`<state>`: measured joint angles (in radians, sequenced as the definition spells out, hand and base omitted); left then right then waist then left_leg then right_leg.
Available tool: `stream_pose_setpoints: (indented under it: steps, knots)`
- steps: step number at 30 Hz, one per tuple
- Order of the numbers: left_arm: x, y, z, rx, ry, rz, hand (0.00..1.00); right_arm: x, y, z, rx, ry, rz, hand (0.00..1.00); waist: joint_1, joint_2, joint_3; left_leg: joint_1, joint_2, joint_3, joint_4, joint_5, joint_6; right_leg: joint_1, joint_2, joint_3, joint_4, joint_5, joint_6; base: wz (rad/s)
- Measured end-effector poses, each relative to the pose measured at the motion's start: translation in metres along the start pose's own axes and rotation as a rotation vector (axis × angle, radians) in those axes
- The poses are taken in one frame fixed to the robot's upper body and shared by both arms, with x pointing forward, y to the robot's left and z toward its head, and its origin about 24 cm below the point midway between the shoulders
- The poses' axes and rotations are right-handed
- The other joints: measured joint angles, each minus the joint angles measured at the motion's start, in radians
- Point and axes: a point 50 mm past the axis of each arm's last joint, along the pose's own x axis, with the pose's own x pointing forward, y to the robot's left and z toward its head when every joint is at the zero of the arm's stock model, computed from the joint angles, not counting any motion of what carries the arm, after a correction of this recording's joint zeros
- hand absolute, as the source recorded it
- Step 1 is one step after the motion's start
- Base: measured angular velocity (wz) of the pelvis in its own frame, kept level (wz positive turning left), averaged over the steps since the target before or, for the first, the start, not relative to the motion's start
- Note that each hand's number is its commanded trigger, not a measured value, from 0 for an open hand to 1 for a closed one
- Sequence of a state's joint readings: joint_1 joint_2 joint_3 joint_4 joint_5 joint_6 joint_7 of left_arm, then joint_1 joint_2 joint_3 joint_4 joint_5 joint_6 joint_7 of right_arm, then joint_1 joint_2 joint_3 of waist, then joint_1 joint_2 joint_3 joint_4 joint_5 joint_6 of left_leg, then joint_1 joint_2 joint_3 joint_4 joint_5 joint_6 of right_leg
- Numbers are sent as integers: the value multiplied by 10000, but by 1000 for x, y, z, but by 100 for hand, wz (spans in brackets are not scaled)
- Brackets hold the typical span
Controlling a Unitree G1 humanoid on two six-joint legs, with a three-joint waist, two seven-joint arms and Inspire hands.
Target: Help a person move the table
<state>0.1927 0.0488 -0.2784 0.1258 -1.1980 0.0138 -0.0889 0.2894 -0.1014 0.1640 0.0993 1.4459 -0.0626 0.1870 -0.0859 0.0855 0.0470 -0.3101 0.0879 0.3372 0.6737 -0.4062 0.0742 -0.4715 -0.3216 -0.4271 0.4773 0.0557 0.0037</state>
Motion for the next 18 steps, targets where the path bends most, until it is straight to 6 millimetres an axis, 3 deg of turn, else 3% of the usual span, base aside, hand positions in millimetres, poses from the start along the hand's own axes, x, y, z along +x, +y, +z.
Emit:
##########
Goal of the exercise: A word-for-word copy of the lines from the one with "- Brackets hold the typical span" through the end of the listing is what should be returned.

Expected answer:
- Brackets hold the typical span
Controlling a Unitree G1 humanoid on two six-joint legs, with a three-joint waist, two seven-joint arms and Inspire hands.
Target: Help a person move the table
<state>0.1927 0.0488 -0.2784 0.1258 -1.1980 0.0138 -0.0889 0.2894 -0.1014 0.1640 0.0993 1.4459 -0.0626 0.1870 -0.0859 0.0855 0.0470 -0.3101 0.0879 0.3372 0.6737 -0.4062 0.0742 -0.4715 -0.3216 -0.4271 0.4773 0.0557 0.0037</state>
Motion for the next 18 steps, targets where the path bends most, until it is straight to 6 millimetres an axis, 3 deg of turn, else 3% of the usual span, base aside, hand positions in millimetres, poses from the start along the hand's own axes, x, y, z along +x, +y, +z.
Emit:

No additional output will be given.